### Brief
Return the data below in full. Keep each character unchanged.

### Data excerpt

━━━━━━━━

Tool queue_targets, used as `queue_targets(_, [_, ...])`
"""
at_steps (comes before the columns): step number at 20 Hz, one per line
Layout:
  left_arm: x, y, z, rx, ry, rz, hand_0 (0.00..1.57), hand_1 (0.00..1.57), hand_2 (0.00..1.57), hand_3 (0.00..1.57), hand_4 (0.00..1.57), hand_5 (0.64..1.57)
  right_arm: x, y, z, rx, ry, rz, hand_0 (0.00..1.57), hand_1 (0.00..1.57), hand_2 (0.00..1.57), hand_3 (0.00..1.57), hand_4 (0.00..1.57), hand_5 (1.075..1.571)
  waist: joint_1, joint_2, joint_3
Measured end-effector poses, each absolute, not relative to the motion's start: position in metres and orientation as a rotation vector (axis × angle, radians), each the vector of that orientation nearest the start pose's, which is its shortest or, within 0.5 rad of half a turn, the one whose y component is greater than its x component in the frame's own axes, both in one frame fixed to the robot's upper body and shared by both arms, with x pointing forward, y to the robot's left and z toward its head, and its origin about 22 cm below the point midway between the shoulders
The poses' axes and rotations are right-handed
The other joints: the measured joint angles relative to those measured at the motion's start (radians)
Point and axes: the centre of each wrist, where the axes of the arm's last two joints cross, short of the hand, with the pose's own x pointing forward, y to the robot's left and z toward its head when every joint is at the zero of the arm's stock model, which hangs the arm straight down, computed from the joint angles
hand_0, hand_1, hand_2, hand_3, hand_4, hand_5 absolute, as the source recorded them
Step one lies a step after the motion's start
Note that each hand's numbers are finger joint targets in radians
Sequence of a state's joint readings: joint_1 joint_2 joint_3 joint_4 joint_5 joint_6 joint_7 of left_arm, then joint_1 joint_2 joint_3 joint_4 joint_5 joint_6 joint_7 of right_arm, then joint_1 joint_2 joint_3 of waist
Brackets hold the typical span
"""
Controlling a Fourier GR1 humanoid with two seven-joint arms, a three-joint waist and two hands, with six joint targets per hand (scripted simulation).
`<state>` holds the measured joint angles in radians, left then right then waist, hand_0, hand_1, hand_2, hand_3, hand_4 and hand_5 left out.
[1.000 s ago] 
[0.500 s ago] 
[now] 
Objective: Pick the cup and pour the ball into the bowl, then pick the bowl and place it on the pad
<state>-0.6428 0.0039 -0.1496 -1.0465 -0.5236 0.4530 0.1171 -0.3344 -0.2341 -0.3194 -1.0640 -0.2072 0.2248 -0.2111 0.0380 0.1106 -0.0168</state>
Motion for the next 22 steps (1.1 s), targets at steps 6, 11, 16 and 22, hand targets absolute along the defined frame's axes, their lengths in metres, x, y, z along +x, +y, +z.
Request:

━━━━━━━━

### Answer space
Tool queue_targets, used as `queue_targets(_, [_, ...])`
"""
at_steps (comes before the columns): step number at 20 Hz, one per line
Layout:
  left_arm: x, y, z, rx, ry, rz, hand_0 (0.00..1.57), hand_1 (0.00..1.57), hand_2 (0.00..1.57), hand_3 (0.00..1.57), hand_4 (0.00..1.57), hand_5 (0.64..1.57)
  right_arm: x, y, z, rx, ry, rz, hand_0 (0.00..1.57), hand_1 (0.00..1.57), hand_2 (0.00..1.57), hand_3 (0.00..1.57), hand_4 (0.00..1.57), hand_5 (1.075..1.571)
  waist: joint_1, joint_2, joint_3
Measured end-effector poses, each absolute, not relative to the motion's start: position in metres and orientation as a rotation vector (axis × angle, radians), each the vector of that orientation nearest the start pose's, which is its shortest or, within 0.5 rad of half a turn, the one whose y component is greater than its x component in the frame's own axes, both in one frame fixed to the robot's upper body and shared by both arms, with x pointing forward, y to the robot's left and z toward its head, and its origin about 22 cm below the point midway between the shoulders
The poses' axes and rotations are right-handed
The other joints: the measured joint angles relative to those measured at the motion's start (radians)
Point and axes: the centre of each wrist, where the axes of the arm's last two joints cross, short of the hand, with the pose's own x pointing forward, y to the robot's left and z toward its head when every joint is at the zero of the arm's stock model, which hangs the arm straight down, computed from the joint angles
hand_0, hand_1, hand_2, hand_3, hand_4, hand_5 absolute, as the source recorded them
Step one lies a step after the motion's start
Note that each hand's numbers are finger joint targets in radians
Sequence of a state's joint readings: joint_1 joint_2 joint_3 joint_4 joint_5 joint_6 joint_7 of left_arm, then joint_1 joint_2 joint_3 joint_4 joint_5 joint_6 joint_7 of right_arm, then joint_1 joint_2 joint_3 of waist
Brackets hold the typical span
"""
Controlling a Fourier GR1 humanoid with two seven-joint arms, a three-joint waist and two hands, with six joint targets per hand (scripted simulation).
`<state>` holds the measured joint angles in radians, left then right then waist, hand_0, hand_1, hand_2, hand_3, hand_4 and hand_5 left out.
[1.000 s ago] 
[0.500 s ago] 
[now] 
Objective: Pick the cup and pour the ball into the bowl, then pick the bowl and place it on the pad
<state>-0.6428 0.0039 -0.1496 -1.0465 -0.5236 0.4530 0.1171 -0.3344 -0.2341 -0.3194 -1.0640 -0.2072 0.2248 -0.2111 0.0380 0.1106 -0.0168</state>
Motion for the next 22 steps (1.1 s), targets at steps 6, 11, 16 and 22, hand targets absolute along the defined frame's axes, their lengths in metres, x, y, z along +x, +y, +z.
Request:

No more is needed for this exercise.